In [1]:
from ROOT import TFile
from root_numpy import root2array, root2rec, tree2array
import array
import pandas as pd
import numpy as np
import tensorflow as tf
from keras.models import Sequential
from keras.layers import Dense, Activation
from keras.layers import LSTM
from keras.callbacks import EarlyStopping
from keras.engine.topology import Input
from keras.engine.training import Model
from keras import losses, optimizers
from keras import backend as K
import math

Welcome to JupyROOT 6.10/09


Using TensorFlow backend.


In [2]:
config = tf.ConfigProto(intra_op_parallelism_threads=10, inter_op_parallelism_threads=10, \
                        allow_soft_placement=True, device_count = {'CPU': 10})
session = tf.Session(config = config)
K.set_session(session)

2018-03-20 08:40:30.527167: W tensorflow/core/platform/cpu_feature_guard.cc:45] The TensorFlow library wasn't compiled to use SSE4.1 instructions, but these are available on your machine and could speed up CPU computations.
2018-03-20 08:40:30.527192: W tensorflow/core/platform/cpu_feature_guard.cc:45] The TensorFlow library wasn't compiled to use SSE4.2 instructions, but these are available on your machine and could speed up CPU computations.
2018-03-20 08:40:30.527201: W tensorflow/core/platform/cpu_feature_guard.cc:45] The TensorFlow library wasn't compiled to use AVX instructions, but these are available on your machine and could speed up CPU computations.


In [3]:
def get_size(filepath):
    print "skimming " + filepath
    f = TFile.Open(filepath)
    size = f.Get("ZZTree/candTree").GetEntries()
    f.Close()

    return size

In [4]:
# this simulates a single ROOT file that is actually distributed over multiple "physical" ROOT trees.
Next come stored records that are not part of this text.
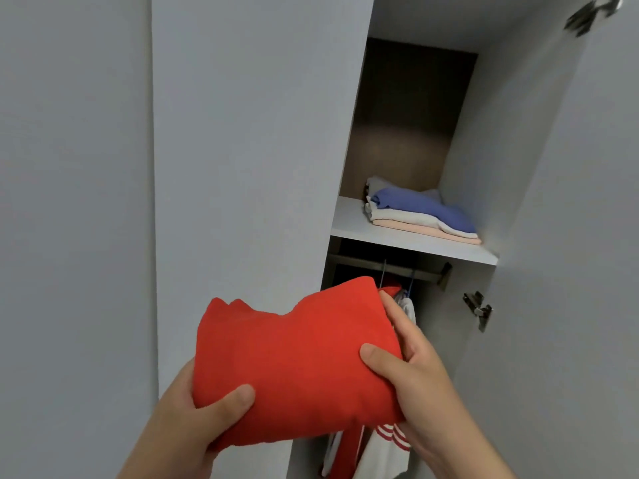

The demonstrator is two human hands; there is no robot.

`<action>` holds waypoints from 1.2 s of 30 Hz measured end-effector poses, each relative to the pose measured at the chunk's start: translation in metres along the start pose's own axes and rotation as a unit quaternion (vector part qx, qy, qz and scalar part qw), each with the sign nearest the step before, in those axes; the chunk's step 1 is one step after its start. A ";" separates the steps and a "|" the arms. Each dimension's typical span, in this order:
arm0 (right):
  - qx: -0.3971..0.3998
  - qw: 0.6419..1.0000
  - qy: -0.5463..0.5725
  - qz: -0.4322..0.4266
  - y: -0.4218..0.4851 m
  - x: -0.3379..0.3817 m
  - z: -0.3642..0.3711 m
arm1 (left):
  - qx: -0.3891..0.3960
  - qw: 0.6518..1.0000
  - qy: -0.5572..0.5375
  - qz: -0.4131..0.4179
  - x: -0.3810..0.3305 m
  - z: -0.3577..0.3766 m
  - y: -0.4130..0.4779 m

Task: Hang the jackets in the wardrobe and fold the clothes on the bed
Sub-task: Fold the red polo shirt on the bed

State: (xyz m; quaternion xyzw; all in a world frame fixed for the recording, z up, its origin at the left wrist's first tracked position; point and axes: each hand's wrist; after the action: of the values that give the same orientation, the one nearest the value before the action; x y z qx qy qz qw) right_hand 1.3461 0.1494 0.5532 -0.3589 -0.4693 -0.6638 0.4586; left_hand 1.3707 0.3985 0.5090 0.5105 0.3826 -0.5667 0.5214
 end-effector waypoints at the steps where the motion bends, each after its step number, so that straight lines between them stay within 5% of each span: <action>1: -0.006 1.000 -0.005 -0.009 0.007 0.001 -0.004 | -0.001 0.999 0.035 0.006 -0.004 0.004 0.010; 10: -0.074 0.994 -0.036 -0.068 0.080 0.020 -0.058 | 0.015 0.978 0.183 0.100 -0.031 0.074 0.110; 21: -0.165 0.948 -0.150 -0.227 0.165 0.073 -0.135 | 0.069 0.956 0.173 0.226 -0.052 0.183 0.229; 26: -0.224 0.895 -0.257 -0.288 0.219 0.114 -0.153 | 0.117 0.947 0.155 0.256 -0.090 0.235 0.287; 30: -0.276 0.842 -0.408 -0.221 0.258 0.111 -0.176 | 0.113 0.934 0.256 0.223 -0.086 0.267 0.332; 33: -0.289 0.776 -0.555 -0.080 0.269 0.095 -0.196 | 0.098 0.883 0.420 0.185 -0.064 0.270 0.344; 36: -0.313 0.678 -0.659 -0.095 0.274 0.092 -0.197 | 0.032 0.810 0.509 0.289 -0.055 0.267 0.351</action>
State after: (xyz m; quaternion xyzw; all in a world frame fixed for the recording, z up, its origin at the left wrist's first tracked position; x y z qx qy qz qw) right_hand 1.5665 -0.1012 0.6572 -0.7794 -0.4465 -0.4037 -0.1737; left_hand 1.6634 0.0945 0.6475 0.8294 0.4096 -0.0609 0.3749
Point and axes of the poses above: each hand's wrist, its own y-axis towards the middle knuckle, its own z-axis out of the palm, x = y × z, and after that the axes turned 11 degrees about y, right-handed
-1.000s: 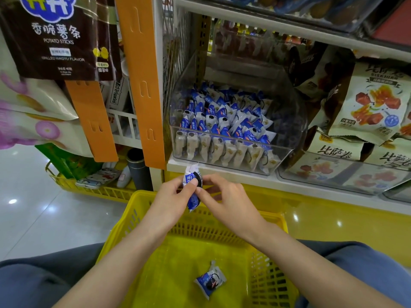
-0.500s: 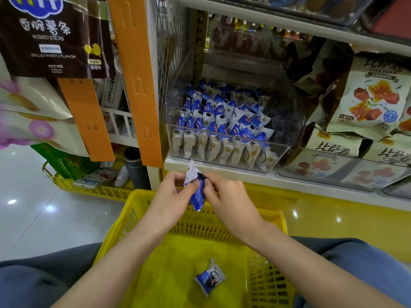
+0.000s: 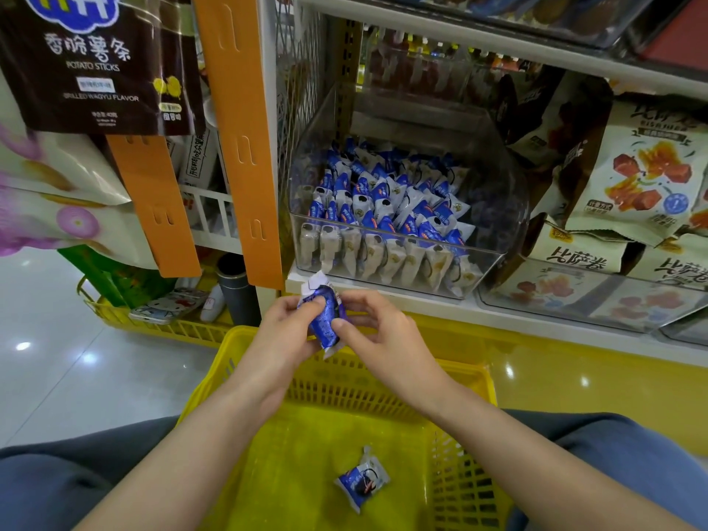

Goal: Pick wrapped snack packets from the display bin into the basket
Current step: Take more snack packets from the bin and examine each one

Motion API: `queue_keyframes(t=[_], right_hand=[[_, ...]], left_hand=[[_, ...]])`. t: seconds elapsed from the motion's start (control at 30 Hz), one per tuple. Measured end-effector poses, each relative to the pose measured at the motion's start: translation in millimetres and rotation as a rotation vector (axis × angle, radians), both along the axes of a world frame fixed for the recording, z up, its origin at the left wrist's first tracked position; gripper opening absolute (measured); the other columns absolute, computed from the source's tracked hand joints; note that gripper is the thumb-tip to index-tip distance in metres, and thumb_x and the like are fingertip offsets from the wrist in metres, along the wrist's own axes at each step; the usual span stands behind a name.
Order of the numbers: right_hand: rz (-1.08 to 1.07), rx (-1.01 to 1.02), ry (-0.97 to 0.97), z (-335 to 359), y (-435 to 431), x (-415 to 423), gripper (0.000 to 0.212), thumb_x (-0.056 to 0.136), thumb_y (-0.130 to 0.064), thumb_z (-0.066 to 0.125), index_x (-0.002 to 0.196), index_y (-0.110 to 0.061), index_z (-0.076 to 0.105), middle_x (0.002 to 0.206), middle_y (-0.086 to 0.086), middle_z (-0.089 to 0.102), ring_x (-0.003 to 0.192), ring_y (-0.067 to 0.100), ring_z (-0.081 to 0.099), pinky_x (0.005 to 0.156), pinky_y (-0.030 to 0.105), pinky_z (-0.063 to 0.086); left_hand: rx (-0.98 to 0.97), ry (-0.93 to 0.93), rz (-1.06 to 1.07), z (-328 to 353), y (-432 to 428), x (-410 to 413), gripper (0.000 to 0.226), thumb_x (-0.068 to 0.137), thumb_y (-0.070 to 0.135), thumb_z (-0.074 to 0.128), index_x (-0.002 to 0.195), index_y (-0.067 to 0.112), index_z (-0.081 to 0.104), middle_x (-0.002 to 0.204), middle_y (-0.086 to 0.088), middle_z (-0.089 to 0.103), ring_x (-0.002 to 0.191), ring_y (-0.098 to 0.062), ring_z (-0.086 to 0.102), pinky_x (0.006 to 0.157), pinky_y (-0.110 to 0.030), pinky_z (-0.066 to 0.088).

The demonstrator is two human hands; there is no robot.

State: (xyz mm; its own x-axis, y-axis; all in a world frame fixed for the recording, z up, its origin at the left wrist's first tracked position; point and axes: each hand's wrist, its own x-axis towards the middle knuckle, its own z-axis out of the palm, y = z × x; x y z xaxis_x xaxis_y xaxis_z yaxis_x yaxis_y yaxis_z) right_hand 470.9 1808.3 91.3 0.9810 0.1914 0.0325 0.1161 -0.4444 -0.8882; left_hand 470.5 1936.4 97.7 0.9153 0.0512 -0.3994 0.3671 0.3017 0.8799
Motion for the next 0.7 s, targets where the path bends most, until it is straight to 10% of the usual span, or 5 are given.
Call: queue_keyframes(t=[0.1, 0.23, 0.4, 0.7], right_hand=[[-0.069, -0.001, -0.021, 2, -2, 2, 0.038, 0.081, -0.026, 0.069, 0.114, -0.027, 0.051, 0.096, -0.018, 0.060, 0.081, -0.009, 0.056, 0.065, 0.005, 0.044], [-0.142, -0.053, -0.041, 3, -3, 5, 0.049, 0.074, -0.034, 0.074, 0.113, -0.028, 0.045, 0.088, -0.018, 0.056, 0.068, -0.011, 0.051, 0.061, 0.005, 0.041], [-0.111, 0.181, 0.194, 7, -5, 9, 0.021, 0.083, -0.031, 0.067, 0.101, -0.023, 0.062, 0.096, 0.006, 0.067, 0.087, 0.027, 0.066, 0.081, 0.036, 0.054], [-0.200, 0.481, 0.254, 15, -8, 10, 0.024, 0.090, -0.014, 0.057, 0.109, -0.005, 0.045, 0.101, 0.016, 0.063, 0.056, 0.004, 0.064, 0.053, 0.019, 0.054]], left_hand=[[-0.060, 0.012, -0.041, 0, -2, 1, 0.025, 0.089, 0.017, 0.059, 0.110, 0.005, 0.053, 0.107, -0.015, 0.067, 0.098, -0.022, 0.066, 0.091, -0.043, 0.051], [-0.042, -0.014, -0.062, -1, -2, 0, 0.019, 0.089, 0.020, 0.058, 0.104, 0.011, 0.053, 0.100, -0.011, 0.070, 0.081, -0.013, 0.070, 0.076, -0.037, 0.054], [0.034, -0.049, -0.075, -4, 1, 0, 0.017, 0.094, 0.024, 0.050, 0.105, 0.013, 0.056, 0.098, -0.009, 0.070, 0.082, -0.017, 0.067, 0.083, -0.041, 0.050], [0.027, -0.110, -0.082, -5, -2, 0, 0.027, 0.091, 0.014, 0.055, 0.117, 0.005, 0.052, 0.103, -0.013, 0.068, 0.080, -0.014, 0.068, 0.062, -0.024, 0.056]])
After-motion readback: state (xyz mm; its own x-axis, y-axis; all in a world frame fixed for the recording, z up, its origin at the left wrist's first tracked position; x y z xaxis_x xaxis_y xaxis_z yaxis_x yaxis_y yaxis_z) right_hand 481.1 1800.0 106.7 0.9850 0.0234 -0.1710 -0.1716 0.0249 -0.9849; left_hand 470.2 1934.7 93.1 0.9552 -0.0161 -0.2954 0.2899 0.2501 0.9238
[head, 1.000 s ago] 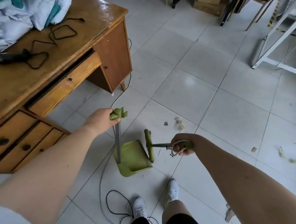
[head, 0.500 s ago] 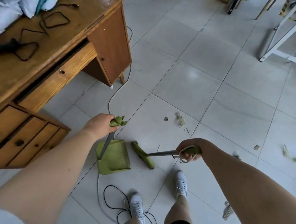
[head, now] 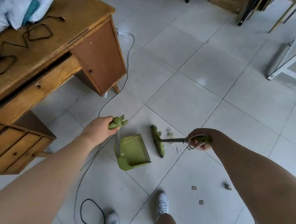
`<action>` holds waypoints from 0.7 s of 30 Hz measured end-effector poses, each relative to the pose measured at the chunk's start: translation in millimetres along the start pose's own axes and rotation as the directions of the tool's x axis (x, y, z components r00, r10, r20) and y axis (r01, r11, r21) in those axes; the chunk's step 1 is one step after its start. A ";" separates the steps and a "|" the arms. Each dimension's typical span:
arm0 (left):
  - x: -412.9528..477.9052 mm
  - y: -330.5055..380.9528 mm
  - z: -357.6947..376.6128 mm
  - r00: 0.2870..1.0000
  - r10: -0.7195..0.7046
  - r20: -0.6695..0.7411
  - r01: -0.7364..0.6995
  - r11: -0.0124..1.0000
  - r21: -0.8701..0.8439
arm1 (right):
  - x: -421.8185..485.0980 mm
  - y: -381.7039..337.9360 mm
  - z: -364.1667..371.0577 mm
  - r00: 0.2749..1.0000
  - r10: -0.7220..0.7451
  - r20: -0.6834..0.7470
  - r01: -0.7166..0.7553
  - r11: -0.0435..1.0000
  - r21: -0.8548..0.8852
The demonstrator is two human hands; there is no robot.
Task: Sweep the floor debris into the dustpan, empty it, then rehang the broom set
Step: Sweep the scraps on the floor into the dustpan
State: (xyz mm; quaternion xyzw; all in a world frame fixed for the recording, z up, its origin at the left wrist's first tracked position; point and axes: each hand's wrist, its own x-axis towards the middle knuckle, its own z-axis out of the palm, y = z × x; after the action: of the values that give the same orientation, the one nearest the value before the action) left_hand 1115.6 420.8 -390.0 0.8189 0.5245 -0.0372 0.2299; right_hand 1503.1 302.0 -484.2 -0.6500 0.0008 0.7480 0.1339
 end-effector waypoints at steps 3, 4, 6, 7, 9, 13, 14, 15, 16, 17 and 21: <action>22.4 28.3 4.1 1.000 0.005 -0.015 -0.005 0.999 -0.037 | -8.7 -4.9 -47.8 0.999 -0.028 -0.024 0.030 0.996 0.078; 28.3 37.2 4.6 1.000 0.009 -0.014 -0.010 0.999 -0.043 | -11.7 -3.9 -59.9 0.999 -0.030 -0.025 0.033 0.995 0.099; 42.3 58.2 7.7 0.999 0.044 -0.012 -0.044 0.998 -0.037 | -18.3 -2.3 -85.2 0.999 -0.039 -0.036 0.043 0.989 0.139; 47.9 68.0 9.4 0.998 0.070 -0.010 -0.070 0.997 -0.031 | -21.0 -1.7 -96.4 0.998 -0.044 -0.051 0.051 0.987 0.155; 57.2 86.9 12.4 0.993 0.117 -0.002 -0.117 0.993 -0.027 | -25.5 -0.5 -114.6 0.995 -0.048 -0.084 0.062 0.983 0.175; 70.0 118.5 21.1 0.983 0.184 0.022 -0.184 0.983 -0.006 | -32.4 7.4 -136.6 0.994 -0.053 -0.099 0.078 0.960 0.269; 72.1 124.2 23.5 0.979 0.200 0.027 -0.201 0.980 0.007 | -33.2 11.4 -139.1 0.993 -0.048 -0.108 0.078 0.955 0.287; 74.8 129.8 26.0 0.975 0.220 0.031 -0.220 0.975 0.025 | -34.2 15.8 -141.1 0.992 -0.046 -0.118 0.081 0.948 0.307; 77.8 134.6 28.6 0.970 0.242 0.028 -0.243 0.969 0.049 | -35.0 20.3 -142.3 0.991 -0.047 -0.127 0.088 0.939 0.333; 80.7 138.5 31.0 0.964 0.266 0.024 -0.267 0.961 0.074 | -36.5 24.8 -142.8 0.989 -0.051 -0.137 0.098 0.928 0.360; 89.4 150.9 38.4 0.933 0.358 0.043 -0.361 0.925 0.115 | -56.9 41.8 -138.9 0.983 -0.066 -0.170 0.128 0.916 0.381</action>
State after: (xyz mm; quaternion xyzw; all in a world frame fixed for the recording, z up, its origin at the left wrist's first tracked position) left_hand 1294.7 428.2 -400.2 0.9132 0.3598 -0.0350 0.1883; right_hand 1636.6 226.0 -457.5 -0.6650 0.1278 0.6731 0.2973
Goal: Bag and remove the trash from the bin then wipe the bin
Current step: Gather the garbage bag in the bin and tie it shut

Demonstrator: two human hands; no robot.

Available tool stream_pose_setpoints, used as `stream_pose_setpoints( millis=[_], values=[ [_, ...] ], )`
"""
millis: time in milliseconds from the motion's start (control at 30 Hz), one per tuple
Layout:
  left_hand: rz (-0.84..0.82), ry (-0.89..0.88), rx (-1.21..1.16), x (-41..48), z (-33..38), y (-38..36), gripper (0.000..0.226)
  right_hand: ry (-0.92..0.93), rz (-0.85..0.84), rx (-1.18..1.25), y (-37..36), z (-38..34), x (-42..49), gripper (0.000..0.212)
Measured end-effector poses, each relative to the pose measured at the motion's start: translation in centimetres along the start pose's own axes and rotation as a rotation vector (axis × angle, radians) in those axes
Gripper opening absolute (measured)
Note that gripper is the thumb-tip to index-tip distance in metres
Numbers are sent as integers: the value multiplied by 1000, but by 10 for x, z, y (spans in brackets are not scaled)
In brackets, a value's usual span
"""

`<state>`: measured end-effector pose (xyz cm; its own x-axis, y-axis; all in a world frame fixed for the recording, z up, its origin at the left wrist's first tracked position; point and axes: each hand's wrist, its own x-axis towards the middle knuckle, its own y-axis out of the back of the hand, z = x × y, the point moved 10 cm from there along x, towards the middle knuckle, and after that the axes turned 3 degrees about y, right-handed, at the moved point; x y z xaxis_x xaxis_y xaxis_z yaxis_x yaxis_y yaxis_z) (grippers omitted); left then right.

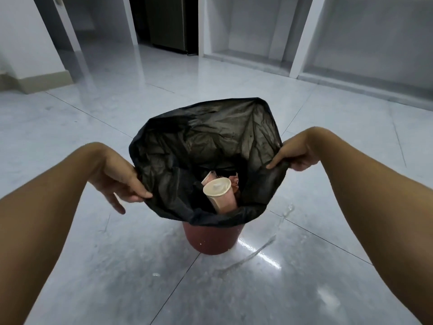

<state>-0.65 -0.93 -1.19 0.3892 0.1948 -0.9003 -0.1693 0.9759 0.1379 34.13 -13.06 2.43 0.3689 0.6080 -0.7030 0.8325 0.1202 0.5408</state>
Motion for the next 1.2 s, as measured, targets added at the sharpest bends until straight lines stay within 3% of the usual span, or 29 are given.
stream_pose_setpoints(
  millis=[67, 167, 233, 333, 400, 467, 533, 600, 667, 733, 767, 833, 967, 1067, 1100, 1200],
  values=[
    [-36, -114, -94, -16, 11, -5, 21, 63, 3, 158, 7, -12, -10, 19],
    [15, -526, -508, -46, 39, 18, 32, 254, 58, 508, 28, -35, -21, 22],
    [18, -758, -701, -65, 47, 35, 18, 348, 178, 720, 50, -40, -22, 27],
    [295, -902, -999, -73, 37, 80, 29, 385, 375, 1071, 74, -29, -18, 25],
    [535, -933, -977, -76, 29, 95, 18, 368, 422, 1339, 76, -17, -11, 15],
    [787, -694, -535, -64, 16, 95, 34, 326, 390, 1469, 67, -8, -4, 16],
    [816, -319, -126, -31, -12, 83, 82, 244, 409, 1290, 60, 5, -3, 21],
    [635, -134, -67, -5, -27, 59, 127, 164, 504, 792, 64, 16, -3, 31],
    [610, -260, -95, -1, 1, 50, 143, 137, 476, 351, 59, 13, 1, 74],
    [694, -521, -186, -11, 49, 50, 146, 224, 317, 218, 38, -3, 4, 111],
    [733, -644, -222, -17, 72, 47, 145, 289, 246, 190, 27, -16, 5, 113],
    [746, -790, -299, -20, 106, 38, 141, 429, 222, 110, 14, -46, 0, 95],
    [787, -791, -337, 1, 141, 19, 125, 721, 295, 215, 4, -109, -15, 48],
    [734, -810, -258, 10, 163, -1, 72, 872, 339, 190, -8, -139, -26, 7],
    [679, -824, -223, 11, 168, -7, 61, 893, 362, 190, -9, -144, -26, 13],
    [502, -828, -82, 18, 174, -21, 96, 905, 305, 285, -10, -153, -28, 22]
  ],
)
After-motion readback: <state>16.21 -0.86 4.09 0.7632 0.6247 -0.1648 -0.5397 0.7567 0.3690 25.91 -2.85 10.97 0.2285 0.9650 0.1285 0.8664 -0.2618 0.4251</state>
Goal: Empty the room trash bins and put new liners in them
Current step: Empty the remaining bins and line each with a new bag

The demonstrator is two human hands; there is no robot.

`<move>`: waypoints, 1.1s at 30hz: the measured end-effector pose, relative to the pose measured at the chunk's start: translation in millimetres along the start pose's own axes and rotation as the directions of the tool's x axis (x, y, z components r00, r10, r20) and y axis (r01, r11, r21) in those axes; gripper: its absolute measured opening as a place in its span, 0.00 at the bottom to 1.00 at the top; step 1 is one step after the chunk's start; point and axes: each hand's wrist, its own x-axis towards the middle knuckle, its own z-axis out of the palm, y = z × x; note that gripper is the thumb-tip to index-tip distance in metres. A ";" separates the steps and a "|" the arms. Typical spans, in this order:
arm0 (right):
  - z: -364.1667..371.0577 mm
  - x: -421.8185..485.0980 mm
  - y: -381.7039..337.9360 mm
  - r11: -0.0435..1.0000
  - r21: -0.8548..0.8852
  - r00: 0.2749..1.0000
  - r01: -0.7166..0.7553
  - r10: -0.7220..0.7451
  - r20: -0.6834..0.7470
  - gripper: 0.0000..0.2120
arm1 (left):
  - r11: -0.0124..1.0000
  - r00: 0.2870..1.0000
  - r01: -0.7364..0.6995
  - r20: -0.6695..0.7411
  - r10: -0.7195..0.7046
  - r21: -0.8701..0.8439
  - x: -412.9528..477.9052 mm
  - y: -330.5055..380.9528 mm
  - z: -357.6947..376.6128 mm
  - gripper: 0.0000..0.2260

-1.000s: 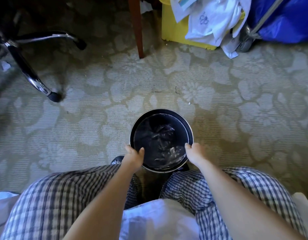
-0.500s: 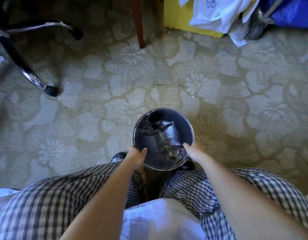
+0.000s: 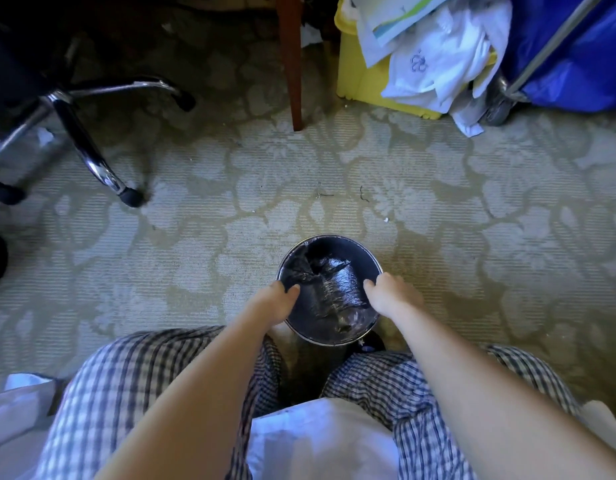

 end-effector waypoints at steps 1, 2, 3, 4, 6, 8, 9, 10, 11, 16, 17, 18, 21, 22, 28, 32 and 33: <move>-9.5 -6.4 -6.3 1.000 -0.003 0.999 0.027 -0.027 -0.020 0.21 | 0.999 0.999 -0.040 -0.005 0.040 0.029 -9.4 3.5 -8.9 0.23; -18.7 -12.7 -13.5 0.998 -0.011 0.998 0.060 -0.061 -0.035 0.20 | 0.995 0.997 -0.078 -0.008 0.078 0.063 -20.1 6.3 -19.0 0.23; -27.8 -19.8 -21.6 0.995 -0.027 0.994 0.095 -0.096 -0.047 0.20 | 0.989 0.994 -0.111 -0.005 0.112 0.102 -31.3 8.3 -29.0 0.23; -36.8 -27.7 -30.5 0.991 -0.046 0.990 0.126 -0.129 -0.062 0.19 | 0.981 0.991 -0.134 -0.002 0.136 0.141 -42.4 8.9 -39.3 0.23; -54.0 -44.9 -48.7 0.982 -0.062 0.979 0.176 -0.181 -0.089 0.17 | 0.963 0.987 -0.152 -0.008 0.158 0.221 -63.7 5.8 -60.5 0.23; -70.7 -65.5 -67.4 0.972 -0.080 0.966 0.222 -0.231 -0.120 0.15 | 0.952 0.984 -0.149 -0.050 0.168 0.268 -86.0 -0.9 -81.9 0.24; -79.6 -77.7 -77.0 0.965 -0.101 0.958 0.241 -0.253 -0.135 0.15 | 0.945 0.981 -0.149 -0.079 0.179 0.292 -99.0 -4.7 -92.7 0.24; -88.3 -90.6 -86.5 0.956 -0.128 0.947 0.265 -0.283 -0.149 0.16 | 0.938 0.975 -0.149 -0.109 0.191 0.312 -112.7 -9.4 -103.6 0.24; -96.1 -103.3 -95.6 0.945 -0.151 0.936 0.291 -0.314 -0.159 0.16 | 0.932 0.969 -0.150 -0.140 0.205 0.329 -126.9 -14.7 -113.5 0.23; -119.0 -166.3 -144.8 0.858 -0.240 0.860 0.453 -0.492 -0.136 0.16 | 0.922 0.934 -0.090 -0.290 0.209 0.376 -192.2 -59.3 -151.8 0.22; -120.7 -180.9 -155.4 0.837 -0.258 0.842 0.483 -0.525 -0.128 0.16 | 0.927 0.918 -0.071 -0.338 0.205 0.367 -207.0 -70.4 -157.1 0.22; -121.7 -197.0 -166.6 0.816 -0.272 0.820 0.510 -0.557 -0.131 0.17 | 0.937 0.905 -0.053 -0.381 0.191 0.344 -222.3 -82.9 -162.2 0.21; -119.1 -243.1 -199.7 0.756 -0.308 0.763 0.577 -0.634 -0.127 0.18 | 0.947 0.895 -0.024 -0.416 0.163 0.320 -267.3 -125.8 -174.5 0.21; -116.2 -258.1 -210.8 0.731 -0.334 0.742 0.595 -0.659 -0.122 0.17 | 0.952 0.890 -0.014 -0.431 0.152 0.307 -281.3 -144.0 -177.6 0.21; -75.5 -348.4 -271.4 0.604 -0.415 0.628 0.680 -0.772 -0.094 0.18 | 0.972 0.826 0.112 -0.563 0.024 0.206 -371.7 -256.6 -166.8 0.18; -26.9 -406.8 -310.2 0.495 -0.423 0.551 0.759 -0.834 0.012 0.13 | 0.968 0.775 0.238 -0.616 -0.140 0.079 -427.3 -336.3 -138.2 0.18; -13.7 -421.5 -317.5 0.466 -0.419 0.529 0.779 -0.848 0.040 0.12 | 0.963 0.757 0.265 -0.627 -0.182 0.040 -439.3 -356.5 -128.5 0.18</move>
From each file in the list,
# only the portion between start_fraction and end_fraction is considered
class FileCollection:
    def __init__(self, files, start_fraction, end_fraction):
        self.files = files
        self.start_fraction = start_fraction
        self.end_fraction = end_fraction

        # the number of entries in each file, and the local start- and endpositions
        self.lengths = [get_size(file_path) for file_path in files]
        self.minpos = [int(length * start_fraction) for length in self.lengths]
        self.maxpos = [int(length * end_fraction) for length in self.lengths]
        
        self.used_lengths = [end - beginning for (end, beginning) in zip(self.maxpos, self.minpos)]
                
        self.total_length = sum(self.lengths)
        self.used_length = sum(self.used_lengths)
        
        print "collection set up: " + str(len(files)) + " files, " + str(self.total_length) + " entries in total, " + str(self.used_length) + " of which will be used"
        
    def get_length(self):
        return self.used_length
    
    # returns some data from this file collection
    def get_data(self, branches, start_index, end_index):
        # now need to translate between a global index, and a filepath and its corresponding local index
        return 0
        
    def transform_index(self, global_index):
        if global_index >= self.get_length():
            raise IndexError("global index out of range")
        
        # first determine which file in the list is needed to read this index
        max_local_indices = np.array(self.used_lengths) - 1  # all works by 0-indexing
        cum_lengths = np.cumsum(self.used_lengths)
        
        needed_file = 0
        while global_index > cum_lengths[needed_file] - 1:
            needed_file += 1
            
        # then determine the corresponding local index within this file
        local_minpos = np.append(0, cum_lengths)
                
        local_index = global_index - local_minpos[needed_file]
        
        # up to now, all these indices are relative w.r.t. the used slice in each file. the beginning of these slices can be shifted w.r.t. the beginning of the file itself
        local_index += self.minpos[needed_file]
            
        return self.files[needed_file], local_index
    
    def transform_index_range(self, global_start_index, global_end_index):
        if global_start_index >= self.get_length() or global_end_index >= self.get_length():
            raise IndexError("global index out of range")
        if global_end_index < global_start_index:
            raise IndexError("end ought to come after beginning")
            
        local_coords = [self.transform_index(global_index) for global_index in range(global_start_index, global_end_index)]
        needed_files = set([local_coord[0] for local_coord in local_coords])
        
        retval = []
        # now look at each needed file in turn and determine the relevant index range in this local file
        for needed_file in needed_files:
            needed_local_indices = [local_coord[1] for local_coord in local_coords if local_coord[0] == needed_file ]
            needed_min_index = min(needed_local_indices)
            needed_max_index = max(needed_local_indices)
            
            retval.append([needed_file, needed_min_index, needed_max_index])
        
        return retval

In [17]:
def generate_training_data(H1_files, H0_files, branches, cut, training_split = 0.5, chunks = 1000):
    H1_collection = FileCollection(H1_files, start_fraction = 0.0, end_fraction = training_split)
    H0_collection = FileCollection(H0_files, start_fraction = 0.0, end_fraction = training_split)
    return datagen(H1_collection, H0_collection, branches, chunks = chunks, cut = cut)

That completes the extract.